Try it: Gather every line from the entries below that includes "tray".

Data to use:
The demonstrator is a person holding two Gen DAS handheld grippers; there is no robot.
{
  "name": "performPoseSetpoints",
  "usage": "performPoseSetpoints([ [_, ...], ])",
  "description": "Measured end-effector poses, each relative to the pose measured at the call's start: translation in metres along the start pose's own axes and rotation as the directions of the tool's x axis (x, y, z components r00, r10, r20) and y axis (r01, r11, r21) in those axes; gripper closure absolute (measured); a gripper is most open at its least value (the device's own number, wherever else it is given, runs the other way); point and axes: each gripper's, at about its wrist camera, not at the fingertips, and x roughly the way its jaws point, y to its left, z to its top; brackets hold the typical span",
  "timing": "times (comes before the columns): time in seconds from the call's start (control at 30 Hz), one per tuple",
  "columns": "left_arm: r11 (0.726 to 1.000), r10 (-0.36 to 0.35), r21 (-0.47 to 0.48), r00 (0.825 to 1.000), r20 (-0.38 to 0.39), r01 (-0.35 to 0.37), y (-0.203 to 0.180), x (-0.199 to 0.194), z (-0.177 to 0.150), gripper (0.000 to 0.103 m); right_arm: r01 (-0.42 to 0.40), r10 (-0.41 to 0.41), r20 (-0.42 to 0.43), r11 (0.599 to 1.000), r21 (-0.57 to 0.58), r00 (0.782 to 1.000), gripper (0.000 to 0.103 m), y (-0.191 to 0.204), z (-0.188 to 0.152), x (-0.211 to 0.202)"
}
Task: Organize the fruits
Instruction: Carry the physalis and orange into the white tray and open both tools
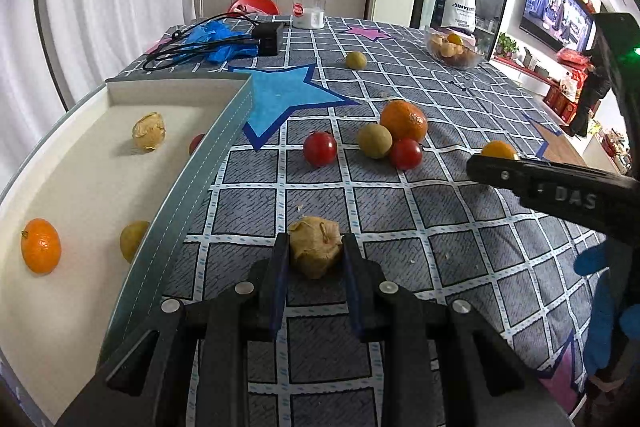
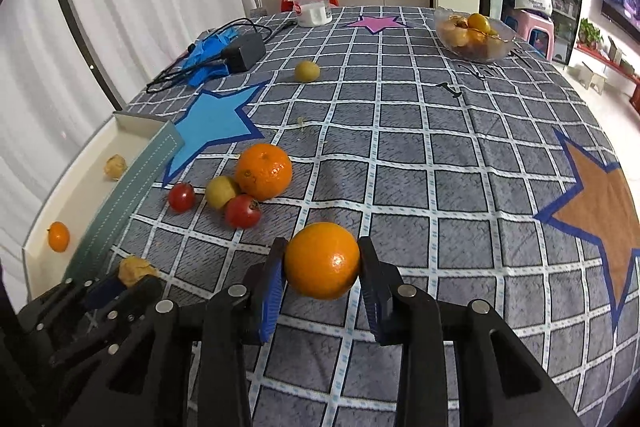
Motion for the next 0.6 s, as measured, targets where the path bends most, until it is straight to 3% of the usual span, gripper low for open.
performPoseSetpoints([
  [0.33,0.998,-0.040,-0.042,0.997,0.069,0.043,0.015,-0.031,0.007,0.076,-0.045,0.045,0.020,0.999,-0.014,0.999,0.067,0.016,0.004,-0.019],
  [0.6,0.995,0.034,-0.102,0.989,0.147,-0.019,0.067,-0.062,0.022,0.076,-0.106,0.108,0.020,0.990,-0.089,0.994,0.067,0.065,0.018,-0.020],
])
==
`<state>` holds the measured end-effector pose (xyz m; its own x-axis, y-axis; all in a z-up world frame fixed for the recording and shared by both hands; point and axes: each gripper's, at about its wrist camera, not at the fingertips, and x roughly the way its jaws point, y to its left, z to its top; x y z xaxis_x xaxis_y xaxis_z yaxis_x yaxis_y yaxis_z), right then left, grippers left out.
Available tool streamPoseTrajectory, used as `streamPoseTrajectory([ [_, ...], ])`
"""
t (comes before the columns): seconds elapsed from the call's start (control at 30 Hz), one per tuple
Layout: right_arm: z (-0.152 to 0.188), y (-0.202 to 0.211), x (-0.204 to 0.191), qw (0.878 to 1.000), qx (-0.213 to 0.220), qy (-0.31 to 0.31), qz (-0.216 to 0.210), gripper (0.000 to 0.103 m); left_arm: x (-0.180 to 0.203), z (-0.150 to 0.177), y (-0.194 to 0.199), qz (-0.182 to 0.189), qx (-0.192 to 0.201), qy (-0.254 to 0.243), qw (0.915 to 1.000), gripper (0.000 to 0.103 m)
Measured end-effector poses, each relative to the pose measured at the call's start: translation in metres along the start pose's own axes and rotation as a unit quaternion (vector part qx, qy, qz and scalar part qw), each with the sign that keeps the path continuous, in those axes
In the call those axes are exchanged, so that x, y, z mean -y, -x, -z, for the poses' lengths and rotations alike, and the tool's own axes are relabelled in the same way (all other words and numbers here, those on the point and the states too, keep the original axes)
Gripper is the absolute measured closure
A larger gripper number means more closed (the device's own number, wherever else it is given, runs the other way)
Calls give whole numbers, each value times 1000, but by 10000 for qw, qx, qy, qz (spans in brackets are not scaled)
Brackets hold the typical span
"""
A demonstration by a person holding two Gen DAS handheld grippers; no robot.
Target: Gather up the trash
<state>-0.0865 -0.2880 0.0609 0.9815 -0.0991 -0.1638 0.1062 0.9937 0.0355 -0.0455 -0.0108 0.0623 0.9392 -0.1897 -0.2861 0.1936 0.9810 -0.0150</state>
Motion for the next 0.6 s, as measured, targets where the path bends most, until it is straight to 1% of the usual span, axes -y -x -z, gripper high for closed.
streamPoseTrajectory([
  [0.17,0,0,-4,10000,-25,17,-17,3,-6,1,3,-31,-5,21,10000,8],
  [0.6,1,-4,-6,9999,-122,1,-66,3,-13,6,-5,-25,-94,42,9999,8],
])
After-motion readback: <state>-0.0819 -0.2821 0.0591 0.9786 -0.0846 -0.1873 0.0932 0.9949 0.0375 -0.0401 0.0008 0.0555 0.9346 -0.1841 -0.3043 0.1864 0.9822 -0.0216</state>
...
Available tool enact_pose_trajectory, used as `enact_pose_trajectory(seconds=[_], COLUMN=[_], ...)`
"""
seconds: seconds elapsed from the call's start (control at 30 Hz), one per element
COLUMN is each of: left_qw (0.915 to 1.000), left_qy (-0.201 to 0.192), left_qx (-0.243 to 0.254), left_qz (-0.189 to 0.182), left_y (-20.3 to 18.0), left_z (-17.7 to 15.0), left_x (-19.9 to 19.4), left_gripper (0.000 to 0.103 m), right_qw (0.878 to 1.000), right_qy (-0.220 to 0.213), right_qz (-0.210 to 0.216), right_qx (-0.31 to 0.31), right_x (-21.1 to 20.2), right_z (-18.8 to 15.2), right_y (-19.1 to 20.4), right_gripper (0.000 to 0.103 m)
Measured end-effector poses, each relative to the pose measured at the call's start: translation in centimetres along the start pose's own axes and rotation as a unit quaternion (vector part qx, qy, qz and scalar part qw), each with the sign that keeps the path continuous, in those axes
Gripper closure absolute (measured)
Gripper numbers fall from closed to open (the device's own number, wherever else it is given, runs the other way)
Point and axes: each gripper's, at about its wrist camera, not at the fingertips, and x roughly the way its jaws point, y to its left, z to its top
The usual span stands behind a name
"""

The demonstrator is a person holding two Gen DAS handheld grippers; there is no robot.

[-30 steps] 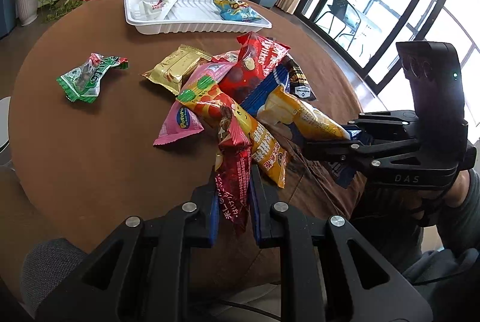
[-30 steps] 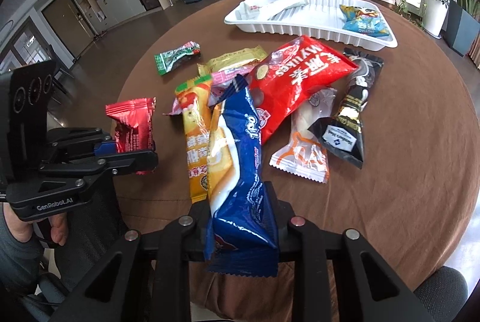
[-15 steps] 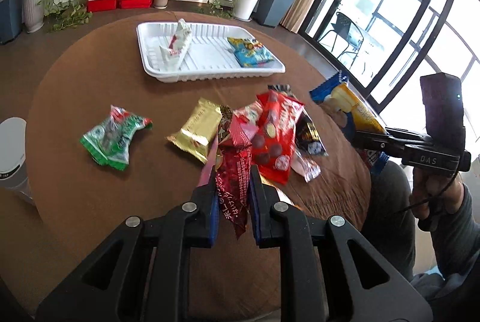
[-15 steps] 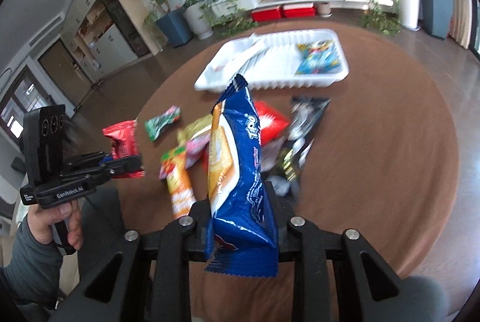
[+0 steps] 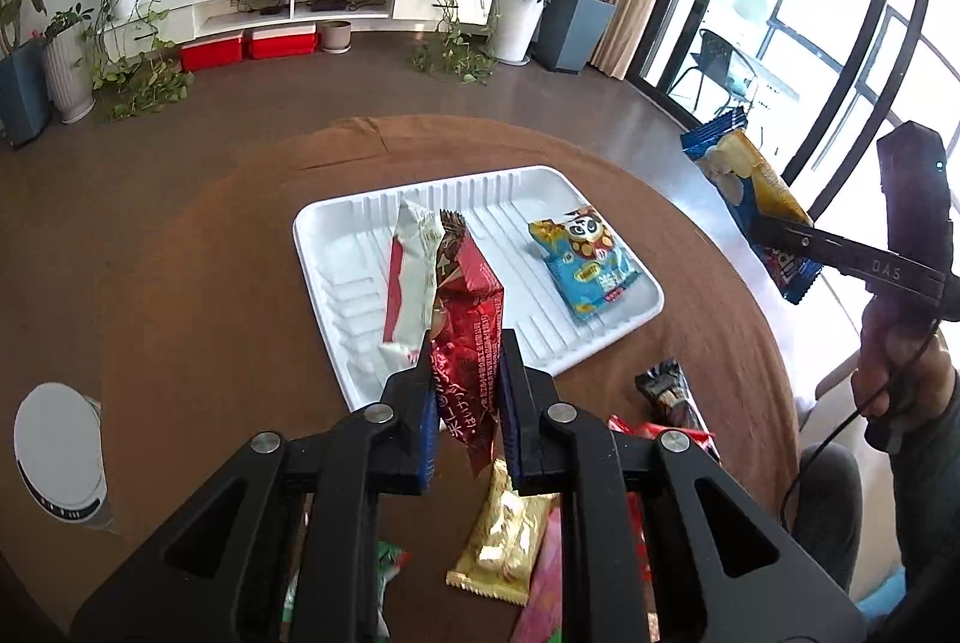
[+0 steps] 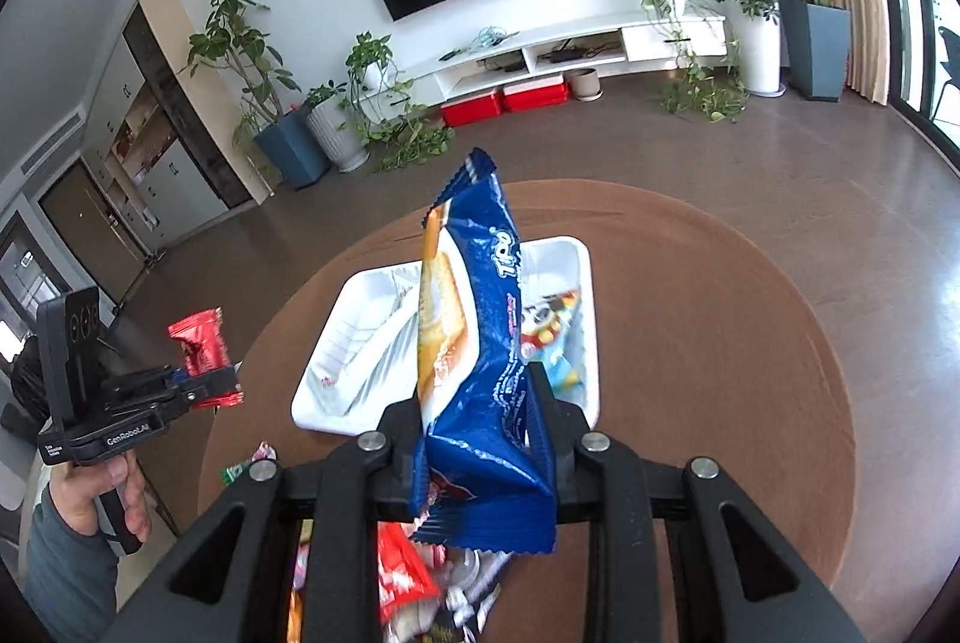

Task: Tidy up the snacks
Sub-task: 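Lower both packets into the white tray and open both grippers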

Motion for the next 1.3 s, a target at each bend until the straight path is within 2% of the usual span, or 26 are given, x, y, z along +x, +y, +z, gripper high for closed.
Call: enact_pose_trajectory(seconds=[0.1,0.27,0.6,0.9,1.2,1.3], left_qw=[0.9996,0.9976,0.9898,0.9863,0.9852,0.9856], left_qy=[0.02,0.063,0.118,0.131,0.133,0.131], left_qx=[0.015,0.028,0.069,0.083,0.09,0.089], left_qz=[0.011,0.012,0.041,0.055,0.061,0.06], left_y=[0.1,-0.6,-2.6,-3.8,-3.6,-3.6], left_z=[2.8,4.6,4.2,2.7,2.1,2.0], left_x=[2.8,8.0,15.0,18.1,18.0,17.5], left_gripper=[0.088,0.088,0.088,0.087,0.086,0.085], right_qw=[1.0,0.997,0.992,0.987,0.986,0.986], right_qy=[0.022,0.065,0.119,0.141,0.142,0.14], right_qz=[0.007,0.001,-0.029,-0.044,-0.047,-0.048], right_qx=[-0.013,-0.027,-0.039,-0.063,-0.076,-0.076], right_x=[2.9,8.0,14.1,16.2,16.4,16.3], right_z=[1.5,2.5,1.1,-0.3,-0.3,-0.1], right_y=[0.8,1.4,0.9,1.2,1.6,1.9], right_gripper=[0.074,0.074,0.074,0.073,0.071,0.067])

Solution to this task:
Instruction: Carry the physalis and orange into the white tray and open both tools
Sub-task: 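Lower both packets into the white tray and open both grippers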

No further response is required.